--- Material provided Enclosed Below ---
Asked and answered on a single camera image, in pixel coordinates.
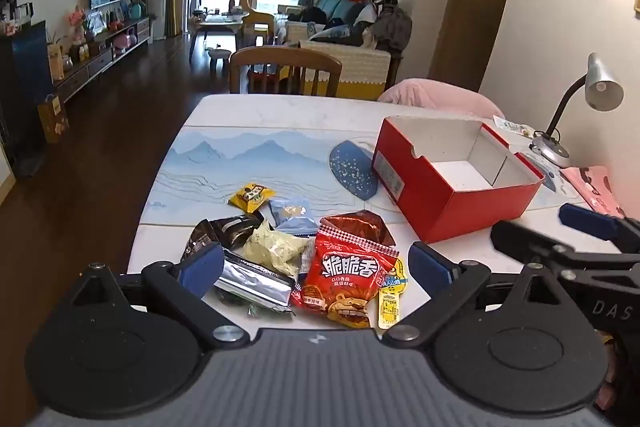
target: red box
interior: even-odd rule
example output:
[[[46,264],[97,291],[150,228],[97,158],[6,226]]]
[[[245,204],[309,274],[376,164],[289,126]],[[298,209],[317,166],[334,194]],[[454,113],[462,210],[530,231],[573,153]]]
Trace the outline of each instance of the red box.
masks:
[[[403,116],[383,121],[373,168],[425,243],[520,217],[544,177],[481,122]]]

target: dark wood floor
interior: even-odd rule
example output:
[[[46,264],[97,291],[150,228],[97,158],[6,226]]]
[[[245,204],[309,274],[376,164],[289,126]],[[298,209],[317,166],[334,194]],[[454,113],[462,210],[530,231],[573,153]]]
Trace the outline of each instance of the dark wood floor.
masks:
[[[209,36],[229,48],[232,36]],[[178,130],[200,99],[228,92],[212,80],[198,39],[142,46],[75,95],[70,131],[49,146],[30,179],[0,205],[0,425],[36,411],[24,350],[52,307],[91,261],[127,268],[146,197]]]

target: wooden door
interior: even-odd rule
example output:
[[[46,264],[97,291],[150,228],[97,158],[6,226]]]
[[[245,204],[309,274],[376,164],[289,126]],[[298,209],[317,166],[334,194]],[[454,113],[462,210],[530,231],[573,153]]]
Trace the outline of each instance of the wooden door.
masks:
[[[449,0],[429,77],[477,91],[506,0]]]

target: black circular disc
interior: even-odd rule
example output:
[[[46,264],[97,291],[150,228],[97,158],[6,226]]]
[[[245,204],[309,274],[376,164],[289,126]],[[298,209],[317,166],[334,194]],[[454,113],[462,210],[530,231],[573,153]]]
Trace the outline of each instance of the black circular disc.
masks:
[[[450,385],[494,410],[548,414],[591,403],[606,353],[586,321],[560,308],[463,316],[437,337],[434,362]]]
[[[110,304],[78,307],[43,327],[25,368],[38,399],[73,416],[129,415],[170,397],[200,359],[175,321]]]

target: red snack bag
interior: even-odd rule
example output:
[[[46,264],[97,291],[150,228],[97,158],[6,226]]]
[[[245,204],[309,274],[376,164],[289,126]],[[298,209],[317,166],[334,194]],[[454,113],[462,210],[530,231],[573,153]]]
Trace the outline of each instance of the red snack bag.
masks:
[[[336,229],[325,219],[320,223],[308,275],[290,299],[340,324],[369,328],[367,303],[396,265],[398,252]]]
--- End of Enclosed Material provided ---
### Instructions for the task
The material is to be reproduced verbatim, and no picture may appear in the copy.

### Solved problem
Asked and answered on a single camera image, in pixel coordinates.
target: red box
interior: even-odd rule
example output:
[[[46,264],[97,291],[150,228],[97,158],[6,226]]]
[[[245,204],[309,274],[376,164],[289,126]],[[298,209],[317,166],[334,194]],[[454,113],[462,210],[530,231],[573,153]]]
Trace the outline of each instance of the red box.
masks:
[[[403,116],[383,121],[373,168],[425,243],[520,217],[544,177],[481,122]]]

target: dark wood floor
interior: even-odd rule
example output:
[[[46,264],[97,291],[150,228],[97,158],[6,226]]]
[[[245,204],[309,274],[376,164],[289,126]],[[298,209],[317,166],[334,194]],[[454,113],[462,210],[530,231],[573,153]]]
Trace the outline of each instance of the dark wood floor.
masks:
[[[209,36],[229,48],[232,36]],[[178,130],[200,99],[228,92],[212,80],[198,39],[142,46],[75,95],[70,131],[49,146],[30,179],[0,205],[0,425],[36,411],[24,350],[52,307],[91,261],[127,268],[146,197]]]

target: wooden door
interior: even-odd rule
example output:
[[[46,264],[97,291],[150,228],[97,158],[6,226]]]
[[[245,204],[309,274],[376,164],[289,126]],[[298,209],[317,166],[334,194]],[[454,113],[462,210],[530,231],[573,153]]]
Trace the outline of each instance of the wooden door.
masks:
[[[449,0],[429,77],[477,91],[506,0]]]

target: black circular disc
interior: even-odd rule
example output:
[[[46,264],[97,291],[150,228],[97,158],[6,226]]]
[[[245,204],[309,274],[376,164],[289,126]],[[298,209],[317,166],[334,194]],[[454,113],[462,210],[530,231],[573,153]]]
Trace the outline of each instance of the black circular disc.
masks:
[[[450,385],[494,410],[548,414],[591,403],[606,353],[586,321],[560,308],[463,316],[437,337],[434,362]]]
[[[110,304],[78,307],[43,327],[25,368],[38,399],[73,416],[129,415],[170,397],[200,359],[175,321]]]

target: red snack bag
interior: even-odd rule
example output:
[[[46,264],[97,291],[150,228],[97,158],[6,226]]]
[[[245,204],[309,274],[376,164],[289,126]],[[298,209],[317,166],[334,194]],[[454,113],[462,210],[530,231],[573,153]]]
Trace the outline of each instance of the red snack bag.
masks:
[[[336,229],[325,219],[320,223],[308,275],[290,299],[340,324],[369,328],[367,303],[396,265],[398,252]]]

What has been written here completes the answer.